I speak for a living. I feed my family by feeding information and experiences to others. The professional organization for speakers is called the National Speakers Association. I am actively involved in our state chapter. We have a small, but meaningful chapter that serves the needs of professional speakers and the interests of those who would like to learn how to be a professional speaker. Because I have recently announced this blog to many of our chapter members, potential members, as well as a large number of student organization leaders who speak and train others, I thought it timely to spend a little time on the PLI Essential of Masterful Communication.

I spoke in Utah last month and had the privilege of working with a group of young people who were charged with helping me facilitate in a team environment. This was the list of tips and reminders that would help them have a great facilitation experience and help the students have a great learning experience...

SMART Facilitators

Smile - This speaks to the fact that our interaction with the students is one of "how can I serve you?" We view our students as customers we aim to please, not people we need to control. Now, of course, don't sacrifice authority and orderliness for this, but this is our base camp to work from. This also speaks to the truth that students enjoy the process more when their leaders are enjoying the process. So, have fun and be in the moment.

Movement - People need to be engaged through movement; physically, mentally and emotionally. We will be engaging them in all three ways. You can help tremendously by simply understanding the concept of the crest of the wave. In surfing, the crest of the wave is the point where the ride is the fastest and the tallest. However, after that point the energy starts going down. So, keep your eye on this during activities and discussions and "report that information up-chain" if you can.

Attention - Much of group facilitation is attention management. You can encourage attention with your group by being on high-receive yourself, handling disruptions appropriately and in a courteous manner, encourage discussion through asking questions, prompting the students to build off of each other's comments and encouraging the students to take notes.

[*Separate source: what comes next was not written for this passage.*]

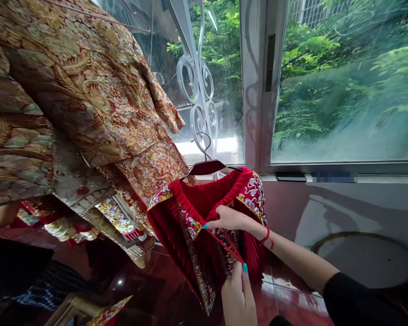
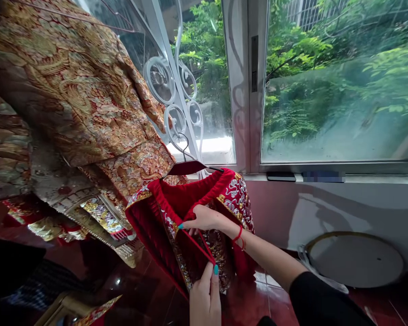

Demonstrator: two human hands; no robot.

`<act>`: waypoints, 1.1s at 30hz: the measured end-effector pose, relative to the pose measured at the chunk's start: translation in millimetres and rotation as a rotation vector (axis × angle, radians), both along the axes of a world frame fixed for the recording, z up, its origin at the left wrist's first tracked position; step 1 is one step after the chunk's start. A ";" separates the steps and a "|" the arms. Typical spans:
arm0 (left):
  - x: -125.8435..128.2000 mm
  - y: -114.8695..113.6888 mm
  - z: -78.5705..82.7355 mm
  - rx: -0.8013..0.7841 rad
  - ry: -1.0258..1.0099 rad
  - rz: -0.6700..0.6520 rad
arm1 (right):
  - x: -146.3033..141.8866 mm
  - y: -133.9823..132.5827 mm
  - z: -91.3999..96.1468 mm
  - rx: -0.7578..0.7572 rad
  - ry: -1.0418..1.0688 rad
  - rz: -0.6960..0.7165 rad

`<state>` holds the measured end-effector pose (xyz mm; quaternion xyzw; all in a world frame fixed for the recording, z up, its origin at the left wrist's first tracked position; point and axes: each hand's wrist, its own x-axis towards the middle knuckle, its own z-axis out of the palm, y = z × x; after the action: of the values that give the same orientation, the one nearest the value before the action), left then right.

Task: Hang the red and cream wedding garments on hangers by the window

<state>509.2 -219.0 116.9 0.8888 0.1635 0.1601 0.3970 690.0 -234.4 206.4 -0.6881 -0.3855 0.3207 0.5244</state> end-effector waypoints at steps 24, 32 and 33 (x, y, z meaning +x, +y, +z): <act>-24.0 11.1 36.8 -0.180 0.120 -0.076 | -25.9 -37.7 -14.0 0.309 0.578 0.112; 25.4 35.5 46.5 -0.319 0.052 -0.222 | -29.9 -21.6 11.3 -0.021 0.065 -0.177; 34.0 47.8 47.6 -0.518 0.009 -0.231 | -30.7 -21.8 10.2 -0.049 0.016 -0.195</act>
<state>543.2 -171.2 164.5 0.7713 0.0983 0.0625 0.6257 659.4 -256.2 216.6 -0.7324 -0.3046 0.2829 0.5393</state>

Rememorable - We want to help the students have a "rememorable time - something they will want to remember and memories they will want to and need to revisit often. We can fuel this memory creation by encouraging the students to risk boldly, engage full-on in the activities, stay in the meeting room as much as possible and mingle with other students from other chapters. Their memories will be tied more to the people they meet than to the things we say. Encourage them to take pictures, as well.

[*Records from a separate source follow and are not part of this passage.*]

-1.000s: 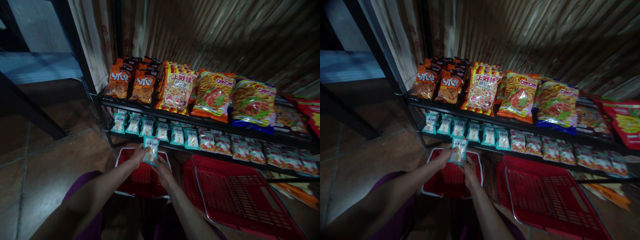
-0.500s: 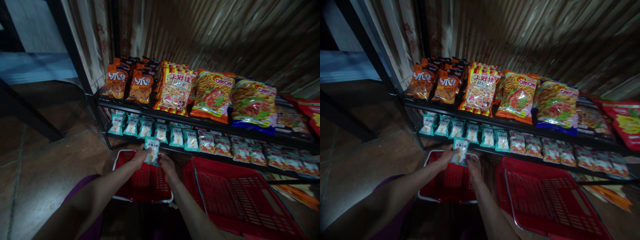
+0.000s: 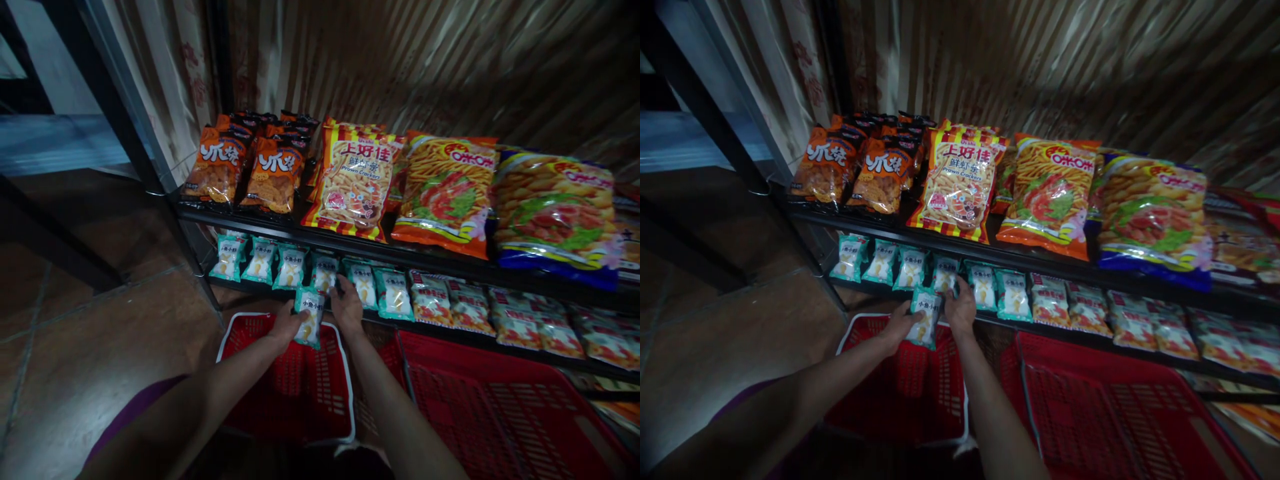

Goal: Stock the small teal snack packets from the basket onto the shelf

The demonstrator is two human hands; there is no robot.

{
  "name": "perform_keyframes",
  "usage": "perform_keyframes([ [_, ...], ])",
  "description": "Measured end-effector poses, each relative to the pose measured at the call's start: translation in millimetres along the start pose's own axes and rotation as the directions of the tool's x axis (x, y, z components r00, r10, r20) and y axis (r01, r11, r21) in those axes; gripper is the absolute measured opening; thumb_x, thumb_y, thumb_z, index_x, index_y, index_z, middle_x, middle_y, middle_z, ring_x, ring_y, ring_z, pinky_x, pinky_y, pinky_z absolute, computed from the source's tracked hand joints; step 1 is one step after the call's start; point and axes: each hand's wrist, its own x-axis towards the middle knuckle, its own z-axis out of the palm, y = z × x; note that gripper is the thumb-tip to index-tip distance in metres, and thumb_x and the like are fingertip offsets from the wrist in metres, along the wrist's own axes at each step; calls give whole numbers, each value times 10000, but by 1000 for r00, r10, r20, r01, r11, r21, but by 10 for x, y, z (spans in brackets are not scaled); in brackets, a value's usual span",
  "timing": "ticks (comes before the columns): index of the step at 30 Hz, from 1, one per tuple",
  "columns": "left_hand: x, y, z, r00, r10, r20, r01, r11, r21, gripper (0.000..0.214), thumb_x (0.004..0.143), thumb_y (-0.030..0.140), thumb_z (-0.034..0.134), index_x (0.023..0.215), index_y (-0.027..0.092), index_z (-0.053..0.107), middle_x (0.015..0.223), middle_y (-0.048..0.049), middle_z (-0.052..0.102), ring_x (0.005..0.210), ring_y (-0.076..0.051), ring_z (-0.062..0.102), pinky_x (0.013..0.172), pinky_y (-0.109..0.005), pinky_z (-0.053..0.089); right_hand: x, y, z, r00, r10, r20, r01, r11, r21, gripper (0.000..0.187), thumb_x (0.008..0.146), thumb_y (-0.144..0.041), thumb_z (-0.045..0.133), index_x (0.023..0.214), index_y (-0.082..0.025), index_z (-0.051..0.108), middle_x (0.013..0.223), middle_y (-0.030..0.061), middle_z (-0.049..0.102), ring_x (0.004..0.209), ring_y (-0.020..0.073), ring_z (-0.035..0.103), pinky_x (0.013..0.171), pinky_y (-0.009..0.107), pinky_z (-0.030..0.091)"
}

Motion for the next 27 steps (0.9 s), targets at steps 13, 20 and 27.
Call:
perform_keyframes([
  [13,-58,36,26,996,-92,0,92,996,10,278,708,174,641,983,130,628,885,-80,709,748,-196,664,677,-291,518,55,-104,199,993,-110,52,121,860,-497,537,814,-365,543,1296,-146,449,1228,152,539,1134,285,503,960,383,361],
  [20,-87,58,-12,989,-146,-9,146,989,17,269,695,141,642,963,127,629,840,-72,709,687,-180,657,663,-286,514,84,-71,236,996,-52,71,82,835,-545,615,809,-410,562,1336,-155,375,1238,179,536,1116,315,534,904,391,392],
  [27,-61,64,-71,981,-190,-42,191,981,40,268,712,96,605,979,122,612,786,-56,701,626,-157,645,630,-268,504,113,-12,283,998,-33,61,60,853,-519,635,816,-388,552,1366,-166,324,1192,185,565,1068,308,576,853,382,424],
])
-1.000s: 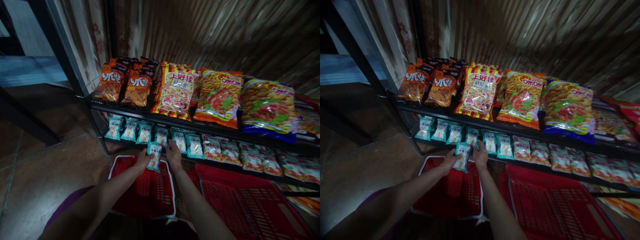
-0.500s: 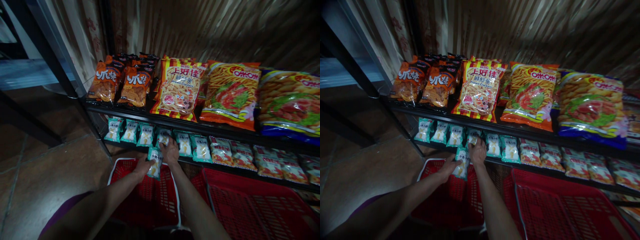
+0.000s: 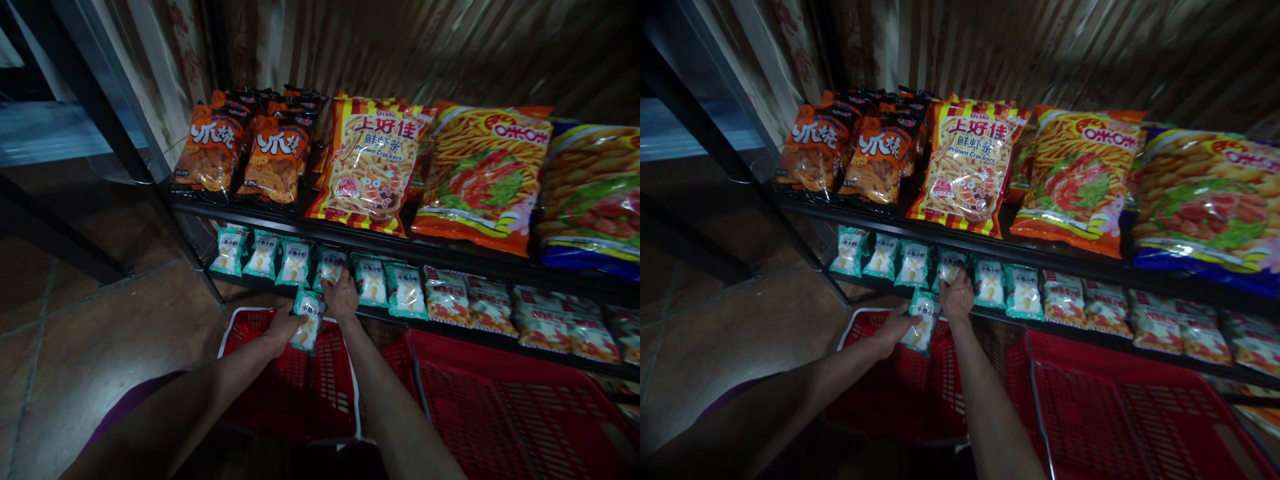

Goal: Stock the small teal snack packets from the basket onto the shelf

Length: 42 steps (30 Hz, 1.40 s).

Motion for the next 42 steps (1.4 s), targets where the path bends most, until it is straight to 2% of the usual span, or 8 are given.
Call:
perform_keyframes([
  [13,-90,125,30,1000,-30,-8,29,999,-20,230,696,63,602,920,111,627,784,-58,698,607,-146,633,612,-254,492,28,28,72,995,-2,-99,10,997,80,619,820,-311,526,1371,-122,315,1153,192,573,1050,309,572,867,393,431],
  [23,-48,92,25,1000,-27,12,27,1000,-11,208,703,91,602,908,117,632,815,-66,709,654,-160,649,643,-261,504,92,26,67,996,20,-90,-16,999,51,576,829,-321,522,1358,-159,361,1156,152,568,1028,275,573,868,373,425],
  [27,-90,130,9,999,-12,30,14,999,-41,247,688,84,607,931,119,623,817,-62,702,669,-154,644,647,-254,502,95,8,66,996,18,-84,-14,998,57,557,834,-302,509,1353,-147,379,1146,161,571,1033,277,563,896,399,415],
  [31,-82,141,-34,999,13,51,-11,999,-46,237,676,93,612,910,125,619,800,-58,691,646,-154,630,626,-261,499,50,-51,-2,979,-78,-188,87,995,43,539,842,-319,497,1336,-116,424,1257,204,515,1153,311,483,965,458,370],
  [34,-24,134,-79,998,37,45,-34,997,-62,249,675,122,634,922,136,612,817,-58,685,642,-159,626,623,-278,502,14,-131,-77,947,-226,-228,243,969,50,427,875,-337,435,1248,-157,538,1307,165,508,1221,295,434,1018,472,326],
  [37,34,152,-122,996,87,7,-87,995,-58,272,675,120,636,945,141,610,864,-63,681,659,-157,623,631,-280,502,-18,-220,-110,933,-342,-116,359,910,209,390,890,-383,394,1118,-181,637,1156,118,634,1114,246,539,981,411,392],
  [39,55,176,-147,994,111,7,-110,991,-79,300,682,116,628,980,146,604,876,-59,680,667,-157,624,638,-281,504,-41,-271,-105,933,-359,-19,346,881,322,400,875,-427,409,1064,-186,666,1081,98,677,1030,230,593,931,380,438],
  [42,64,210,-183,992,121,20,-118,987,-105,306,691,112,622,994,154,604,846,-44,684,664,-156,626,645,-278,505,-68,-317,-79,933,-337,125,254,866,431,383,833,-470,460,996,-212,692,1021,64,704,959,223,627,873,365,467],
])
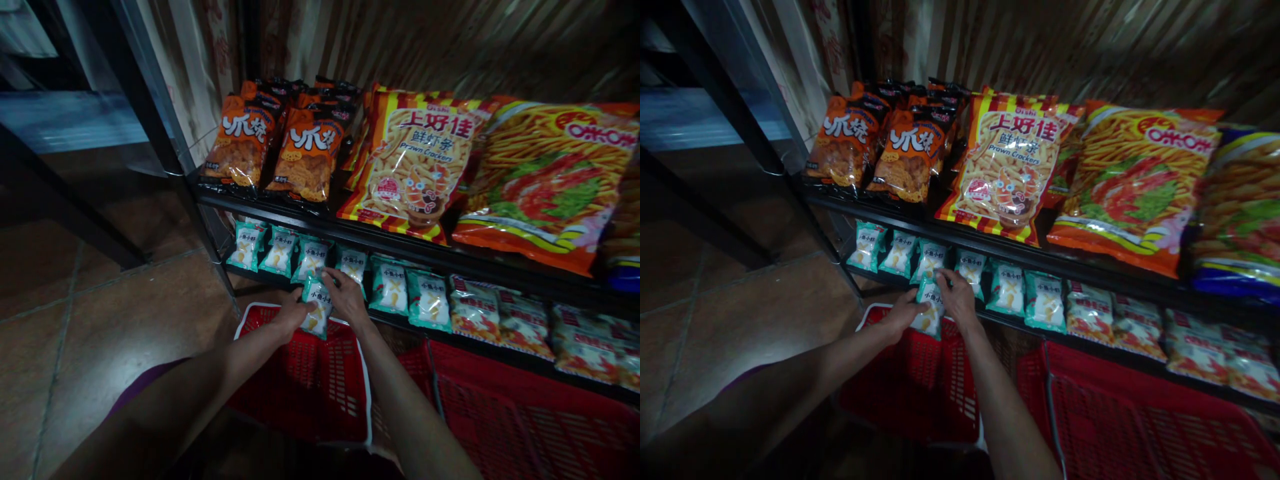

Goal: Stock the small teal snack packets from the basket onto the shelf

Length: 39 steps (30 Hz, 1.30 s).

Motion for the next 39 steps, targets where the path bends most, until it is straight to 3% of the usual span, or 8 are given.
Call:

Time - A successful conference experience has many moving parts. The biggest moving part is time. Here are a few time formulas we will adhere to...

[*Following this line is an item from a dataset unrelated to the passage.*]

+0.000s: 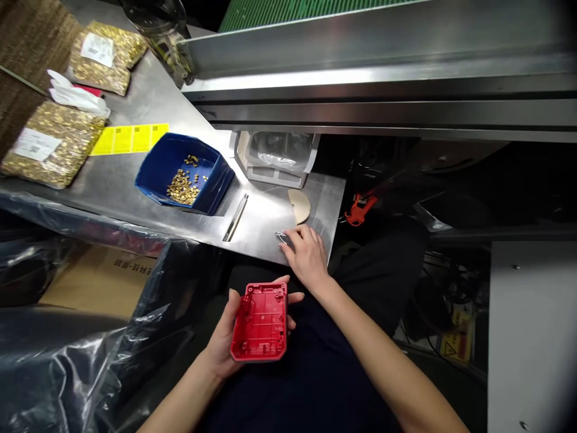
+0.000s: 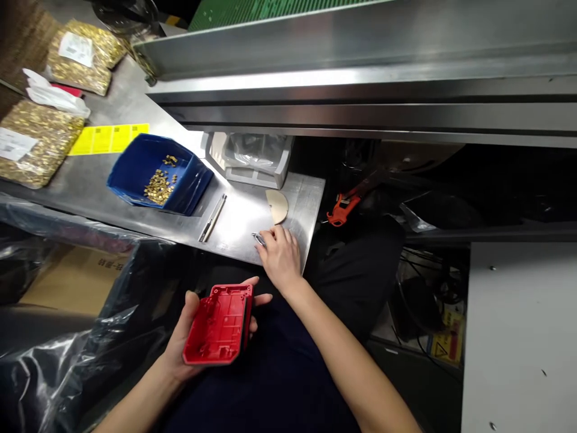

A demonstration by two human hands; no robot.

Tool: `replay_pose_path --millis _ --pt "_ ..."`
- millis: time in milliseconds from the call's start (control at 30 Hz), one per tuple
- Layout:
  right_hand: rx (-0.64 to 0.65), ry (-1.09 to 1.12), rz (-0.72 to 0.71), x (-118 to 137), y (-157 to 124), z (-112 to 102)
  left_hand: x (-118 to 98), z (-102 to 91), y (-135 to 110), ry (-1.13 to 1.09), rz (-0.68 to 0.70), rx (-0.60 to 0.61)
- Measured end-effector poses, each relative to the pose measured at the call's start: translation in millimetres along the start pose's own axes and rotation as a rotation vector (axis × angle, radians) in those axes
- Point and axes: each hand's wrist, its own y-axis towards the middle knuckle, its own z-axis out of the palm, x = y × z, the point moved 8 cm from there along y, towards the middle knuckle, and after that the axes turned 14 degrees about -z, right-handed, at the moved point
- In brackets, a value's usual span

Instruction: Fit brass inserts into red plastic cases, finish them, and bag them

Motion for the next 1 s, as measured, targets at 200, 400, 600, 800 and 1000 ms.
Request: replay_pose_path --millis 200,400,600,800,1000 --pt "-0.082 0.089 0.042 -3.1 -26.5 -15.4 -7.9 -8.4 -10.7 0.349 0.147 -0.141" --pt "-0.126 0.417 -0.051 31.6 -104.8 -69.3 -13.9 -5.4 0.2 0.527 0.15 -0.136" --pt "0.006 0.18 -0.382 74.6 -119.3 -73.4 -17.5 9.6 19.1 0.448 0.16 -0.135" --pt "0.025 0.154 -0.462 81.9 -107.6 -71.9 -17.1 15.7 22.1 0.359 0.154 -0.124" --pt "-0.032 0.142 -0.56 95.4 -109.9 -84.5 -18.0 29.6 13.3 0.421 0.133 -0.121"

3-Second Rule - People develop a first impression of you in the first 3-seconds; many times this is before you even meet them. So, mind your smile and your appearance.

30-Second Rule - Listeners either check-in or check-out in the first 30-Seconds. So, mind your first words and get them engaged quickly.

5-Minute Rule - Listeners look for meaning and purpose and they need to be able to either find personal meaning in what they are hearing and/or are told something that they can use (purpose) every 5-minutes or so. So, give your students tangible, real ways they can take action on what they are learning or experiencing.

7-Minute Rule - Listeners need a change in how they receive information every 7-minutes. This could be listening to the speaker, reflective thought, table discussion, partner discussion, writing in their booklet, seeing something happen, feeling an emotion (positive or negative) or engaged in an activity that combines many of these.

90-Minute Rule - When meeting in big groups, listeners need to unplug from the meeting every 90-minutes. Hopefully the schedule is already set-up to accommodate this, but if it isn’t, remember this very important dynamic!